Records provided Start Marker

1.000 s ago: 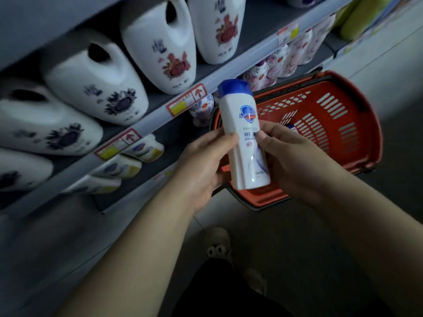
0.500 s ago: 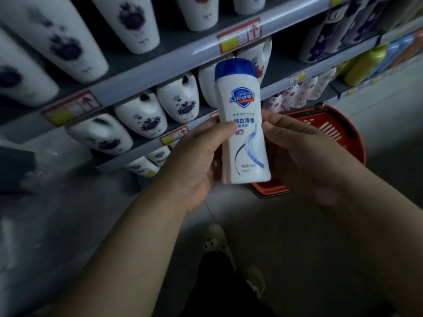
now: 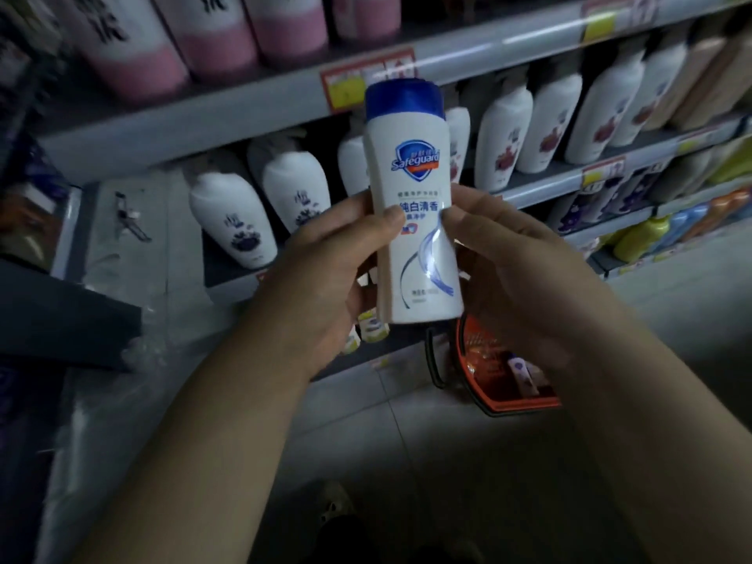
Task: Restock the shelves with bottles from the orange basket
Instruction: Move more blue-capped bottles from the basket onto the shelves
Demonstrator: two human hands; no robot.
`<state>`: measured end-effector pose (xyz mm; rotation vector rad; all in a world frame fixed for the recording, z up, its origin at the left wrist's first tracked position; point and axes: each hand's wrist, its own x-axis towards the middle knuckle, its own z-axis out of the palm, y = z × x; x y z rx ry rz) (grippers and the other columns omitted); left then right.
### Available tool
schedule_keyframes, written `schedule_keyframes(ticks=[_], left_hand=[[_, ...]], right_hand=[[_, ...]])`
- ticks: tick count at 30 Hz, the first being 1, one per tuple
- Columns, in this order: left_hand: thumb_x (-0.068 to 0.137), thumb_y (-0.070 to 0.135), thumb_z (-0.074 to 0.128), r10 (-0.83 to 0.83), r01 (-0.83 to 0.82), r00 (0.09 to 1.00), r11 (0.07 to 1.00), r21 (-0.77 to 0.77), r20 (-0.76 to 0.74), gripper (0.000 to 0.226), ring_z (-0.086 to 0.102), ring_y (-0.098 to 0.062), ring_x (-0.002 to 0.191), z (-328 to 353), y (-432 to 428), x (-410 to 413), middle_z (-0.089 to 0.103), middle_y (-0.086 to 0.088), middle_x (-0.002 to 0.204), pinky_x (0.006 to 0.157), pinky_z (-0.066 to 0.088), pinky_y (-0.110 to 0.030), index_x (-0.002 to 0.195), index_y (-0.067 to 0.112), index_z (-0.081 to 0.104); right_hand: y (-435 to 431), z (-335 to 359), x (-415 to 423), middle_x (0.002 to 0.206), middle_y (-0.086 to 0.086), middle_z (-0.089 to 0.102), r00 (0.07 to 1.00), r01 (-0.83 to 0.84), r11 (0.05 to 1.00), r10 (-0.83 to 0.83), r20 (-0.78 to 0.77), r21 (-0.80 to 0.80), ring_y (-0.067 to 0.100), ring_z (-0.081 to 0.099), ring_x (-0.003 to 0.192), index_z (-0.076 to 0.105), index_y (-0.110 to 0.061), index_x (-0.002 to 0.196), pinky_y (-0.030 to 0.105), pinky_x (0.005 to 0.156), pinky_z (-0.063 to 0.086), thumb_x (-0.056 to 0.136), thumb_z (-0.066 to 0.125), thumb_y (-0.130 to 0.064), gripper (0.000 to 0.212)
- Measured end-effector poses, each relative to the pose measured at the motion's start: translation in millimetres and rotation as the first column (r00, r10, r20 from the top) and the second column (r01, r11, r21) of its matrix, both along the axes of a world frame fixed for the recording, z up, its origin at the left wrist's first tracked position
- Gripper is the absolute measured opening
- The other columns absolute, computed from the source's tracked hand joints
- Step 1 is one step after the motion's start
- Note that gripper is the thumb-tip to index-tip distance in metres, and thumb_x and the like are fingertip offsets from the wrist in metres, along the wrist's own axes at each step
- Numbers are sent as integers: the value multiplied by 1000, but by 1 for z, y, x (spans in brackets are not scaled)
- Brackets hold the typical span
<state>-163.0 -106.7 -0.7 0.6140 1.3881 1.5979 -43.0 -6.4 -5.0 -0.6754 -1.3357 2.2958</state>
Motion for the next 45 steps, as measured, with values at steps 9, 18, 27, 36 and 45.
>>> schedule_keyframes(ticks=[9,18,27,36,45], left_hand=[[91,17,53,3,25,983,988,152,-182,28,67,-23,99,103,-23,-74,72,-8,107,84,56,-43,116,15,65],[91,16,53,51,21,967,961,276,-251,33,66,-23,100,175,-58,-122,71,-8,109,90,53,-46,123,14,61],[85,19,58,129,-5,953,910,416,-272,32,68,-26,97,228,-58,-153,72,-11,104,84,57,-45,116,14,64],[89,12,62,461,-229,827,799,556,-321,24,72,-19,88,284,-22,-174,73,-7,102,76,59,-44,112,9,58],[92,16,60,597,-294,602,784,547,-531,27,66,-5,100,307,18,-199,70,11,106,84,54,-28,113,31,63]], right_hand=[[-21,95,-75,119,14,67,992,3,985,18,-122,171,24,65,101,54,-13,129,43,89,55,86,56,-18,43],[-49,165,-129,116,18,67,962,15,948,73,-263,317,33,64,105,54,-7,127,52,96,49,85,60,-15,44],[-45,228,-163,104,12,72,938,13,874,158,-308,485,23,70,92,56,-10,125,38,79,58,86,59,-13,39],[-8,289,-203,103,6,72,923,125,704,177,-343,699,18,71,94,55,-14,126,36,79,58,88,62,-10,39],[36,318,-246,109,6,68,925,254,597,80,-371,761,20,67,100,54,-16,125,44,84,57,85,68,-12,42]])
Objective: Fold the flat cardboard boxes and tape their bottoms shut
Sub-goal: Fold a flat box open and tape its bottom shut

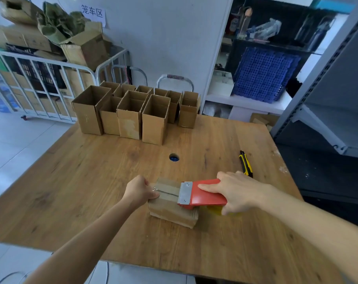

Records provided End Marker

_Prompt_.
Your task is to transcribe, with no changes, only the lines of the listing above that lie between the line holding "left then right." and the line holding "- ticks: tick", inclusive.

_Answer for this exercise_.
`<state>`: measured end-effector pose (xyz mm; rotation vector rad; all in a world frame fixed for the recording, z up, its origin at the left wrist's first tracked position; point and axes: each hand's wrist, its own x-axis towards the middle knuckle, its own z-axis out of the palm, y = z × x; x y z rx ry rz) (grippers and the other columns omitted); left then right.
### Available tool
schedule_keyframes, written `schedule_keyframes(ticks=[_], left_hand=[[_, ...]], right_hand=[[_, ...]])`
- ticks: tick count at 30 Hz, the first being 1, one per tuple

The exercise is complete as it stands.